Analyze Whilst Compressing algorithm for detection of ventricular fibrillation during CPR: A comparative performance evaluation for automated external defibrillators.

机构信息

Schiller Médical SAS, 4 rue L. Pasteur, F-67160 Wissembourg, France.

Institute of Biophysics and Biomedical Engineering, Bulgarian Academy of Sciences, Acad. G. Bonchev Str. Bl 105, 1113 Sofia, Bulgaria.

出版信息

Resuscitation. 2021 Mar;160:94-102. doi: 10.1016/j.resuscitation.2021.01.018. Epub 2021 Jan 30.
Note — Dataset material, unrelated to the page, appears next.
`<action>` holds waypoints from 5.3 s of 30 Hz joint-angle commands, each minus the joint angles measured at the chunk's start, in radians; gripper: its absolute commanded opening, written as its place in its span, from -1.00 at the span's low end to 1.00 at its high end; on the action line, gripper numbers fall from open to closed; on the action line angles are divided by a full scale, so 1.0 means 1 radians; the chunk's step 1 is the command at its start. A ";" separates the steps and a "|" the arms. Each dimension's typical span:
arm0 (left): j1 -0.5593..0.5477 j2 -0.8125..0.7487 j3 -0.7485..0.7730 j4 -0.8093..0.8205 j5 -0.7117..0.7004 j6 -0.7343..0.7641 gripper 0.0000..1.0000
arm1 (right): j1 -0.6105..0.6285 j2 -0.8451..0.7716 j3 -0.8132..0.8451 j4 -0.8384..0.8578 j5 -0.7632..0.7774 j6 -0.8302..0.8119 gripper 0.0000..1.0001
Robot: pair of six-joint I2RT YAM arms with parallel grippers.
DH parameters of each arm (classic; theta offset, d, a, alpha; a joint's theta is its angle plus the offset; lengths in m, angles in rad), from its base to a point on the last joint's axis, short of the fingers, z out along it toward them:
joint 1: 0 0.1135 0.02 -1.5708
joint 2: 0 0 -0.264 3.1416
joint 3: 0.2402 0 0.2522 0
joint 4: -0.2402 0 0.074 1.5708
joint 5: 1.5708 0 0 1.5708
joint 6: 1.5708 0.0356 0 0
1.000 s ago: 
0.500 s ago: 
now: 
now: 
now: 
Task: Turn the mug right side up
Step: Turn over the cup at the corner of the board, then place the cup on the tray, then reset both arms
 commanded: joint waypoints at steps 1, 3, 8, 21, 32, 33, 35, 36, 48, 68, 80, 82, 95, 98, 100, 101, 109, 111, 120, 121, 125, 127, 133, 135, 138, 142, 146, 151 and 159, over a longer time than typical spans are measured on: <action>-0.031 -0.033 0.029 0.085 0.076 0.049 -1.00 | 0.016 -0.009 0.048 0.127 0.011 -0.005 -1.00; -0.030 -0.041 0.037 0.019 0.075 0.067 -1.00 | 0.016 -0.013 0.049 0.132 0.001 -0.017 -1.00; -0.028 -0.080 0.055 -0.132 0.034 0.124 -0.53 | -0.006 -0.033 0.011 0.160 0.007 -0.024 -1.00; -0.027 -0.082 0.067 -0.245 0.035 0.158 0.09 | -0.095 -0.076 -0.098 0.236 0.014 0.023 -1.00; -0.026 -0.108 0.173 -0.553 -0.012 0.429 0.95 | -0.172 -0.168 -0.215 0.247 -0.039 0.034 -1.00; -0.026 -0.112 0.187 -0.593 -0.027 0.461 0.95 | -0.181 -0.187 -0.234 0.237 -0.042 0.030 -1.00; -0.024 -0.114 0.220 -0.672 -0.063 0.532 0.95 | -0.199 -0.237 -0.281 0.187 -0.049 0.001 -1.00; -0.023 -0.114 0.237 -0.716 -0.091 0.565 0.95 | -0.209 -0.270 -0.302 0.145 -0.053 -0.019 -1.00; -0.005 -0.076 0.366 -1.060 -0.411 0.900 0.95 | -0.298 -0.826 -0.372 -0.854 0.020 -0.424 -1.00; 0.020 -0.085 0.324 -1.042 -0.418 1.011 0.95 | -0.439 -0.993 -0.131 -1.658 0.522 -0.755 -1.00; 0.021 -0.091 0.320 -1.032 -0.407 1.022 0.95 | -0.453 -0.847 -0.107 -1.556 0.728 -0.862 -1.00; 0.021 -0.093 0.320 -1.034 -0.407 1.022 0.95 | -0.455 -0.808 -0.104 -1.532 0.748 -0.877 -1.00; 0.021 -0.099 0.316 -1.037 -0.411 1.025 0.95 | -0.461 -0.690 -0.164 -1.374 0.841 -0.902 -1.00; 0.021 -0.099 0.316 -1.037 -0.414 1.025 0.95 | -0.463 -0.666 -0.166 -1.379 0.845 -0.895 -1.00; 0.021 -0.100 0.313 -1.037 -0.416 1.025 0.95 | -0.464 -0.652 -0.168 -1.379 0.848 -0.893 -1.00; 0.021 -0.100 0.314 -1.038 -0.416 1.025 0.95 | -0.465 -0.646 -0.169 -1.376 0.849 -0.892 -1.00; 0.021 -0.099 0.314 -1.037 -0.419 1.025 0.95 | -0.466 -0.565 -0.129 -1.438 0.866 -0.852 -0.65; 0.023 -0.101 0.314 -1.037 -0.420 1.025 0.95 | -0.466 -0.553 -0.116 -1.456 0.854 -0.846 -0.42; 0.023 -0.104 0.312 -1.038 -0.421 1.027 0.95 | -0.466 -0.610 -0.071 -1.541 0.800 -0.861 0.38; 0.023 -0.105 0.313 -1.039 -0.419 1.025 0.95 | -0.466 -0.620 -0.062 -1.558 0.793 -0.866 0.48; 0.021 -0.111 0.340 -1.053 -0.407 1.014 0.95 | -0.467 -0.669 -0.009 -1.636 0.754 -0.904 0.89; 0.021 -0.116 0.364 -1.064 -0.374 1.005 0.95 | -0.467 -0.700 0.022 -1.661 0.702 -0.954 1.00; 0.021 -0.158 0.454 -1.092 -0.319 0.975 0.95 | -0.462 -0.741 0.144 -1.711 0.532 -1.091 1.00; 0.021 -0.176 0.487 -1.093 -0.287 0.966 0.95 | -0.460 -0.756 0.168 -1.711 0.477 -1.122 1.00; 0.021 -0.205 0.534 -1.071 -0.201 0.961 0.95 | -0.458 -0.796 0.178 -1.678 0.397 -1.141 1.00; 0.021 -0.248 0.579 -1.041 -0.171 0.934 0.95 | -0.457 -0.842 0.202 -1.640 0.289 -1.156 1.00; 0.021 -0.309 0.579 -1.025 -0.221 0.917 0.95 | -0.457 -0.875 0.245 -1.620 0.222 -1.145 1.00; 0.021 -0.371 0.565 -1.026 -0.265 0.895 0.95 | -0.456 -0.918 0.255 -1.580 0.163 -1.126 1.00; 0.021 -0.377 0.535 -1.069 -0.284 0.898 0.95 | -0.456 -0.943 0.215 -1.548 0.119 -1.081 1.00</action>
DOI:10.1016/j.resuscitation.2021.01.018
PMID:33524490
Abstract

OBJECTIVE

The aim of this study was to present new combination of algorithms for rhythm analysis during cardiopulmonary resuscitation (CPR) in automated external defibrillators (AED), called Analyze Whilst Compressing (AWC), designed for decreasing pre-shock pause and early stopping of chest compressions (CC) for treating refibrillation.

METHODS

Two stages for AED rhythm analysis were presented, namely, "Standard Analysis Stage" (conventional shock-advisory analysis run over 5 s after CC interruption every two minutes) and "AWC Stage" (two-step sequential analysis process during CPR). AWC steps were run in presence of CC (Step1), and if shockable rhythm was detected then a reconfirmation step was run in absence of CC (Step2, analysis duration 5 s).

RESULTS

In total 16,057 ECG strips from 2916 out-of-hospital cardiac arrest (OHCA) patients treated with AEDs (DEFIGARD TOUCH7, Schiller Médical, France) were subjected patient-wise to AWC training (8559 strips, 1604 patients) and validation (7498 strips, 1312 patients). Considering validation results, "Standard Analysis Stage" presented ventricular fibrillation (VF) sensitivity Se = 98.3% and non-shockable rhythm specificity Sp>99%; "AWC Stage" decision after Step2 reconfirmation achieved Se = 92.1%, Sp>99%.

CONCLUSION

AWC presented similar performances to other AED algorithms during CPR, fulfilling performance goals recommended by standards. AWC provided advances in the challenge for improving CPR quality by: (i) not interrupting chest compressions for prevalent part of non-shockable rhythms (66-83%); (ii) minimizing pre-shock pause for 92.1% of VF patients. AWC required hands-off reconfirmation in 34.4% of cases. Reconfirmation was also common limitation of other reported algorithms (25.7-100%) although following different protocols for triggering chest compression resumption and shock delivery.

摘要

目的

本研究旨在提出一种新的心肺复苏(CPR)期间除颤器(AED)心律分析算法组合,称为压缩时分析(AWC),旨在减少电击前暂停和过早停止胸外按压(CC)以治疗再纤颤。

方法

提出了 AED 心律分析的两个阶段,即“标准分析阶段”(在每两分钟中断 CC 后运行 5s 的常规电击建议分析)和“AWC 阶段”(CPR 期间的两步顺序分析过程)。AWC 步骤在 CC 存在的情况下运行(步骤 1),如果检测到可电击节律,则在没有 CC 的情况下运行重新确认步骤(步骤 2,分析持续时间 5s)。

结果

对 2916 例接受 AED 治疗的院外心脏骤停(OHCA)患者的 16057 条 ECG 条带(DEFIGARD TOUCH7,Schiller Médical,法国)进行了患者特异性的 AWC 训练(8559 条带,1604 例)和验证(7498 条带,1312 例)。考虑到验证结果,“标准分析阶段”呈现出心室颤动(VF)的敏感性 Se=98.3%和非电击节律的特异性 Sp>99%;“AWC 阶段”在步骤 2 重新确认后的决策达到 Se=92.1%,Sp>99%。

结论

AWC 在 CPR 期间的表现与其他 AED 算法相似,符合标准推荐的性能目标。AWC 通过以下方式在提高 CPR 质量方面取得了进展:(i)对 66-83%的非电击节律的常见部分不中断 CC;(ii)使 92.1%的 VF 患者的电击前暂停最小化。在 34.4%的情况下需要手动进行重新确认。尽管触发 CC 恢复和电击输送的协议不同,但其他报告的算法也存在重新确认的常见局限性(25.7-100%)。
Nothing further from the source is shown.